どうか、どうかこんな運の悪い私たちをお助けください。
~そしてこちらは~
「第1回、木崎ダンジョン探索‼」
私は自分を鼓舞する目的も含めて大きな声で宣言すると。おにいと同時にダンジョンに足を踏み入れた。
すると景色から色が抜けて景色が止まる。思考だけ動いているのを考えると思考だけ加速してるっぽい。そりゃあ時間を止めようとしたら私の脳だけそのままに世界の時間を止めなきゃいけないもんね。ダンジョンの概念なんてわからないけど多分できるとしても途方もないエネルギーを使うと思う。
ん?
なんか文字が見える。いや、見えるというか脳が理解してるというか。なんというかたった今記憶しようとしているときの感じ。出てきた文字は
『剣』 『盾』 『拳』 『弓』 『槍』 『棍』 『罠』 『狩人』 『魔法』 『回復』 『付与』
これはあれだね。何年か前にやったRPGであったクラスってやつだと思う。
本当は敵をばったばったと切り裂いていきたいんだけどね。私の方が運動神経ないしそこはおにいに任せましょ。おにいも私を守るとか言ってアタッカーやりそうだし。ってなると私は後ろからの補助だよね。

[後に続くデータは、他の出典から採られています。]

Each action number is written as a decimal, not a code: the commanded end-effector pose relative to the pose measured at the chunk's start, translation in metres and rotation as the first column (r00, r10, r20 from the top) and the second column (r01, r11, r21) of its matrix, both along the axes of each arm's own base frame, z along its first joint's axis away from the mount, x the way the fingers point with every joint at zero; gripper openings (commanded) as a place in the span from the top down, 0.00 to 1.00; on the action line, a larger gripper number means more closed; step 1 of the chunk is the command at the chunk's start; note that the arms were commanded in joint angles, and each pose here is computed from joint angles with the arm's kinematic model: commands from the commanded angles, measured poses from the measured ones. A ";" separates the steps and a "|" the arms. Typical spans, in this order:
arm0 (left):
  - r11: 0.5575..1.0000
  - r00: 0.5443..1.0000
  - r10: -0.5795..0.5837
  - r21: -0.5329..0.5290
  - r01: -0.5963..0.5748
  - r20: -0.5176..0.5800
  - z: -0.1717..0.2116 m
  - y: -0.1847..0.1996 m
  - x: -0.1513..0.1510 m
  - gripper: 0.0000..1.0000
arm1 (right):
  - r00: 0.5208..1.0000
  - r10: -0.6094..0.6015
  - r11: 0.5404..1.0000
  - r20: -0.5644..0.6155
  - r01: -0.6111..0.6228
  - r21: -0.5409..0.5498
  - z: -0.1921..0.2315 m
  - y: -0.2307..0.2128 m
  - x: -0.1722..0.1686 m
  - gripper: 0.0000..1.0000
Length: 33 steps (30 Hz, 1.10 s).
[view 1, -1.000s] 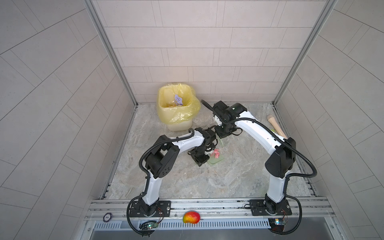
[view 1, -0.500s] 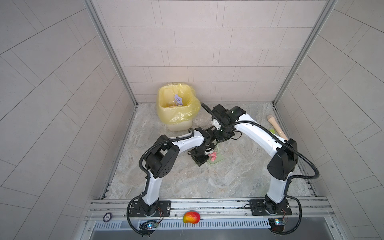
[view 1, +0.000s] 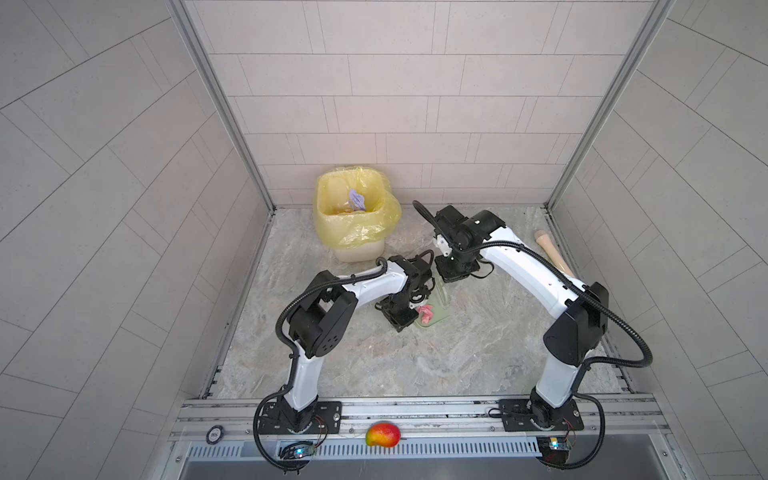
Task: Sweep away the paper scraps from the table
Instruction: 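Lift the dustpan toward the yellow bin while the right gripper draws back, then tip the green dustpan over the yellow bin with the left gripper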
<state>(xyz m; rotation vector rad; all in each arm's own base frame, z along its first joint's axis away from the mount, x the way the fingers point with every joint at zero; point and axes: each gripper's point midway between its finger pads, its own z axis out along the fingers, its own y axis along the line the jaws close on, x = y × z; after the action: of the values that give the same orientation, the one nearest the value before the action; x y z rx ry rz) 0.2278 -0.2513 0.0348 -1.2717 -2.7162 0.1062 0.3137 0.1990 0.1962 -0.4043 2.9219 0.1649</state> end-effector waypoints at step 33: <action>0.909 0.851 0.415 -0.168 -0.381 0.322 0.205 0.115 0.021 1.00 | 0.993 -0.118 0.978 0.023 0.112 0.176 0.019 -0.064 -0.023 1.00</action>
<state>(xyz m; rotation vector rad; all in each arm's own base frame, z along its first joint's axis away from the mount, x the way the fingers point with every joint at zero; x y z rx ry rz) 0.2531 -0.1602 0.2275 -0.9018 -3.2675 0.1381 0.2888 0.1339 0.2028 -0.1822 2.9014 0.3481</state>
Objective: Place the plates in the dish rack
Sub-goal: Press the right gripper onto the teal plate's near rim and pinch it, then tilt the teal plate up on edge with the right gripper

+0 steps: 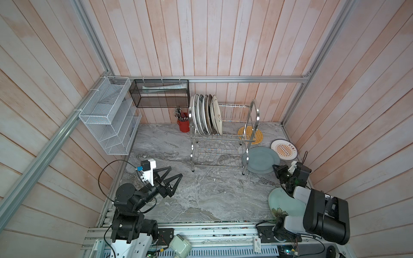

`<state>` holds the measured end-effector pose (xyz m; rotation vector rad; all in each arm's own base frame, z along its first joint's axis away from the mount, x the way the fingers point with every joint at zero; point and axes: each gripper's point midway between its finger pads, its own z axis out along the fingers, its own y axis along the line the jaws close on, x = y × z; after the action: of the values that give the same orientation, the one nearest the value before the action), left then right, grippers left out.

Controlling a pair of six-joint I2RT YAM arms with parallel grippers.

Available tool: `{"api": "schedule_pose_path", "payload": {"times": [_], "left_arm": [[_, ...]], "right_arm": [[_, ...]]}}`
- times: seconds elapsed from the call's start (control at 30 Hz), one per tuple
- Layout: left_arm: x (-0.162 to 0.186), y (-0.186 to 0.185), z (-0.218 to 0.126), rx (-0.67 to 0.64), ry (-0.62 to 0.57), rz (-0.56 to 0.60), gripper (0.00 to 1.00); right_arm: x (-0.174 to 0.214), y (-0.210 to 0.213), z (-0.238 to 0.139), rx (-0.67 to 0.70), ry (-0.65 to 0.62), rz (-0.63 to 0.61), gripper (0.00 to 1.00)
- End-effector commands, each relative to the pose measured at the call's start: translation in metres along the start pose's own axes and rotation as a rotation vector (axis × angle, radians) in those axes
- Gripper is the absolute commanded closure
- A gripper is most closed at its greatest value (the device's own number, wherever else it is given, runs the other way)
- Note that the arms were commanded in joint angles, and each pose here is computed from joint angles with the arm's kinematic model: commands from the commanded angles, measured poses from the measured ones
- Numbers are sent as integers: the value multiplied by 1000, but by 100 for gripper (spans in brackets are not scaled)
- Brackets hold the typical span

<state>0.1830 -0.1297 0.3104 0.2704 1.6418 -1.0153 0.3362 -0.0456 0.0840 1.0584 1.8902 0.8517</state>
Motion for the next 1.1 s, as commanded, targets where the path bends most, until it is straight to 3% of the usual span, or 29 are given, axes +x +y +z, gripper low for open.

うん。下手に小細工するのも面倒だから攻撃特化にしよう。
おにいが前で敵を倒して私が後ろから魔法で薙ぎ払う。それがいい。敵をいっぱい倒したらおにいに褒めてもらえるかもしれないしね。よしがんばろう。
私のクラスは、魔法に決めた。
そう決定すると新しい文字列が浮かんでくる。
【アナタハ魔法ハナツモノデス】
急激に脳の加速が止まったのか視界が動き始め、思わずたたらを踏む。でも今はそんなことはどうでもいい。おにいは私のクラス何だと思ってるのかな。
なんとなくおにいから聞いてもらおうと笑顔でおにいを見つめる。
「で、ハルは何にした?」
私はねー、勿論。あ、そうだ。
「おにいのも気になるから同時に言おうよ。せーの‼」
「付与」「魔法‼」
「「え?」」
神様、神様。私はおにいの考え方を理解できなかったようです。もし私に何かを恵んでくれる時はおにいの考えが分かる能力をください。